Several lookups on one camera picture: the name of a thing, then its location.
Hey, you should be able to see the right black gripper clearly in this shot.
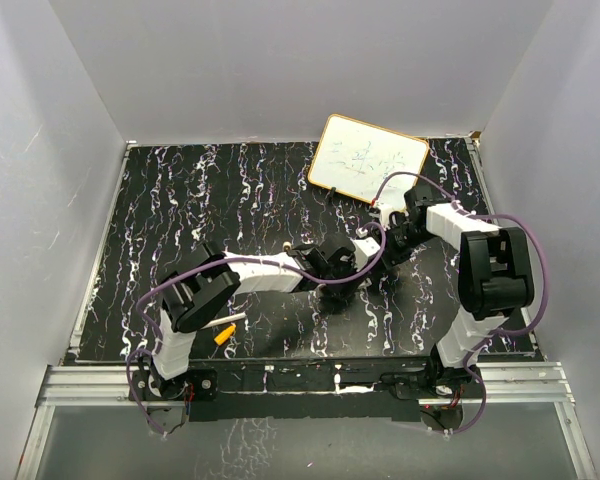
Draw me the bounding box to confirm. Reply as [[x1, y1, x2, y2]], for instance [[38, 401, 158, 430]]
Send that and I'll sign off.
[[368, 223, 435, 277]]

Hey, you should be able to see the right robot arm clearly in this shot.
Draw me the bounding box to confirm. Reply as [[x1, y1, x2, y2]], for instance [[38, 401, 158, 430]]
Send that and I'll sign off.
[[376, 185, 535, 397]]

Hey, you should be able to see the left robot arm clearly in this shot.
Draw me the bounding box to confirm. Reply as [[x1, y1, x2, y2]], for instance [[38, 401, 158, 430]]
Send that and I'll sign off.
[[129, 236, 381, 399]]

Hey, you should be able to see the orange marker cap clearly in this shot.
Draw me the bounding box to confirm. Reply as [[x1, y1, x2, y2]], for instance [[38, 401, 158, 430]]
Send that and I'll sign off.
[[214, 324, 236, 346]]

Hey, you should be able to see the white marker pen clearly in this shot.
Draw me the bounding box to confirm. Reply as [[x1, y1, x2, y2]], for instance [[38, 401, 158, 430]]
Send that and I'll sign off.
[[207, 312, 246, 328]]

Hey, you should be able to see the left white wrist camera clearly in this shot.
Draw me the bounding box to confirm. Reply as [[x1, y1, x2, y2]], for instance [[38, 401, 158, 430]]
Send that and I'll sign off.
[[353, 237, 382, 273]]

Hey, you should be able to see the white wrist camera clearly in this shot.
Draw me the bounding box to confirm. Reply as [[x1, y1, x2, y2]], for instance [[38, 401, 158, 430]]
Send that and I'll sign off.
[[369, 202, 396, 229], [353, 237, 382, 273]]

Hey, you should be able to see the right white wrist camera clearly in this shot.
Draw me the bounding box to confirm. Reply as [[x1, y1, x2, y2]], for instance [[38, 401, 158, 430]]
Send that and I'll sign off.
[[369, 202, 396, 229]]

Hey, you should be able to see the small whiteboard with wooden frame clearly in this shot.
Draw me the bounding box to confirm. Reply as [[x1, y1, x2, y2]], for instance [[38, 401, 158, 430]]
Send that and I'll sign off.
[[307, 114, 429, 209]]

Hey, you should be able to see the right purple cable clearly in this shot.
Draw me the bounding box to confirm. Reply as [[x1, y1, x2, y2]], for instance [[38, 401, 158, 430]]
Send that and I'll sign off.
[[373, 172, 551, 434]]

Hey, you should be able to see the purple cable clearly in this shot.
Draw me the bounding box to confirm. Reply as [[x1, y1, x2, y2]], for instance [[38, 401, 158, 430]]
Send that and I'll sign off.
[[125, 222, 387, 436], [373, 172, 551, 434]]

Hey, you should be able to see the aluminium rail frame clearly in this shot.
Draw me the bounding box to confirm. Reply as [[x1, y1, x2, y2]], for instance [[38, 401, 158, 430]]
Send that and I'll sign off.
[[17, 358, 598, 479]]

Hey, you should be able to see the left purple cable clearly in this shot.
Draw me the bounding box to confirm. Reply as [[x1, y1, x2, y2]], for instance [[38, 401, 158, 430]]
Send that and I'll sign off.
[[125, 222, 387, 436]]

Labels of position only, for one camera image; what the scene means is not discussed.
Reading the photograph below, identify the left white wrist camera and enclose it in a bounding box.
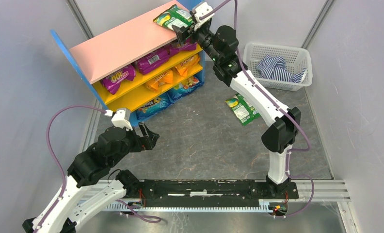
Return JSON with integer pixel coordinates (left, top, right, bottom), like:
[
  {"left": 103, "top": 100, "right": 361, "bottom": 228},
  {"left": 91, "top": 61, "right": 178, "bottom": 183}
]
[{"left": 104, "top": 108, "right": 133, "bottom": 131}]

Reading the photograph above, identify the orange candy bag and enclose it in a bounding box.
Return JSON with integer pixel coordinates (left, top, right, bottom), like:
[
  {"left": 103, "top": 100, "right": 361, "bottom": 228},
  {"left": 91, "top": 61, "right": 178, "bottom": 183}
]
[
  {"left": 145, "top": 69, "right": 174, "bottom": 92},
  {"left": 173, "top": 54, "right": 200, "bottom": 77}
]

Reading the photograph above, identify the orange candy bag on shelf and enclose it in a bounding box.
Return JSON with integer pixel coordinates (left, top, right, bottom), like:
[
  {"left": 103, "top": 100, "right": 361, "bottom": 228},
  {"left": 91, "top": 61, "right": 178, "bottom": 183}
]
[{"left": 173, "top": 54, "right": 200, "bottom": 77}]

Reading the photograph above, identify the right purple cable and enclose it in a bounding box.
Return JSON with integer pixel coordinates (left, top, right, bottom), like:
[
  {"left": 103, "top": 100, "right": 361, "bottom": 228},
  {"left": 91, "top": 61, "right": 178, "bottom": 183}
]
[{"left": 200, "top": 0, "right": 315, "bottom": 218}]

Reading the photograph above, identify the green candy bag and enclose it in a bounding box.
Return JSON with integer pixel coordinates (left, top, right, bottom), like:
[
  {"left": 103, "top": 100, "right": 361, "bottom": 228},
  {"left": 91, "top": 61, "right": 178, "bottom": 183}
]
[
  {"left": 153, "top": 4, "right": 193, "bottom": 31},
  {"left": 225, "top": 93, "right": 261, "bottom": 126}
]

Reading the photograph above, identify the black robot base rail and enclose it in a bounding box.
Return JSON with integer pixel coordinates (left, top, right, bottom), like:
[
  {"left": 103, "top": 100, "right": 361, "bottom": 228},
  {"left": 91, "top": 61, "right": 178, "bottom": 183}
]
[{"left": 119, "top": 178, "right": 299, "bottom": 208}]

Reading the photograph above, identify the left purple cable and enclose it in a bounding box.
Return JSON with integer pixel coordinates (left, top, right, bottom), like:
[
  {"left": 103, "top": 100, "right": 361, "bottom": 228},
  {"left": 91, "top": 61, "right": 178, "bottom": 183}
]
[{"left": 34, "top": 104, "right": 162, "bottom": 233}]

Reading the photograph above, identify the blue candy bag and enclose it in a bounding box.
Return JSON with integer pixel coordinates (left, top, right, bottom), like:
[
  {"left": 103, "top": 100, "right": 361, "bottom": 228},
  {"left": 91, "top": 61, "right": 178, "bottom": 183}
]
[
  {"left": 167, "top": 76, "right": 204, "bottom": 101},
  {"left": 135, "top": 93, "right": 173, "bottom": 120}
]

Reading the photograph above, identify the blue white striped cloth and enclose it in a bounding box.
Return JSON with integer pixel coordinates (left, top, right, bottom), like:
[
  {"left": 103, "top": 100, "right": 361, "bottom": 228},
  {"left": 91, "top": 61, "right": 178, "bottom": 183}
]
[{"left": 256, "top": 55, "right": 309, "bottom": 83}]

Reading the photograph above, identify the purple cable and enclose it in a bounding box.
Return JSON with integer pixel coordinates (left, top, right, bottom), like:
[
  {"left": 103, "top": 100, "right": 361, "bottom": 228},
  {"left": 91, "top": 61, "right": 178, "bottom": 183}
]
[
  {"left": 34, "top": 104, "right": 162, "bottom": 233},
  {"left": 200, "top": 0, "right": 315, "bottom": 218}
]

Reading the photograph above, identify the purple candy bag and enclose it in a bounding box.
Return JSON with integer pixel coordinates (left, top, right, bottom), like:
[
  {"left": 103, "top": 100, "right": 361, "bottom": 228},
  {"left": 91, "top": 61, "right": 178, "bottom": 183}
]
[
  {"left": 133, "top": 47, "right": 170, "bottom": 75},
  {"left": 164, "top": 41, "right": 197, "bottom": 57},
  {"left": 100, "top": 65, "right": 136, "bottom": 95}
]

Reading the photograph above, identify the blue pink yellow shelf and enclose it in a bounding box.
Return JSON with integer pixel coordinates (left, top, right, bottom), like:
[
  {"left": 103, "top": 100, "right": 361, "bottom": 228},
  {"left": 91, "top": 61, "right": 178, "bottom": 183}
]
[{"left": 50, "top": 0, "right": 205, "bottom": 112}]

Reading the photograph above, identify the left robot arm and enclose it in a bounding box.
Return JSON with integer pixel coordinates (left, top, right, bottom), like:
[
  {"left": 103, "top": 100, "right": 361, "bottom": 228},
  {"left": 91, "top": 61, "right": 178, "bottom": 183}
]
[{"left": 22, "top": 122, "right": 160, "bottom": 233}]

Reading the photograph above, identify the white plastic basket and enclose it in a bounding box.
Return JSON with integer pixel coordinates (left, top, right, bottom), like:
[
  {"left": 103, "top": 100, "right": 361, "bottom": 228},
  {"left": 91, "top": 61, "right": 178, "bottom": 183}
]
[{"left": 243, "top": 43, "right": 313, "bottom": 91}]

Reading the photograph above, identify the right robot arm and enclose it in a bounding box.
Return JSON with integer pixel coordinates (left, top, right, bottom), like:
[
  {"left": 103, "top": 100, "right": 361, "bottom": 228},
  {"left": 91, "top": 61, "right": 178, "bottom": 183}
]
[{"left": 171, "top": 22, "right": 301, "bottom": 195}]

· · · · · · ·

__Task objective__: Go through the material above line by line and tally each one holding "shelf"; give the tally and nothing else.

__Expected answer__: 2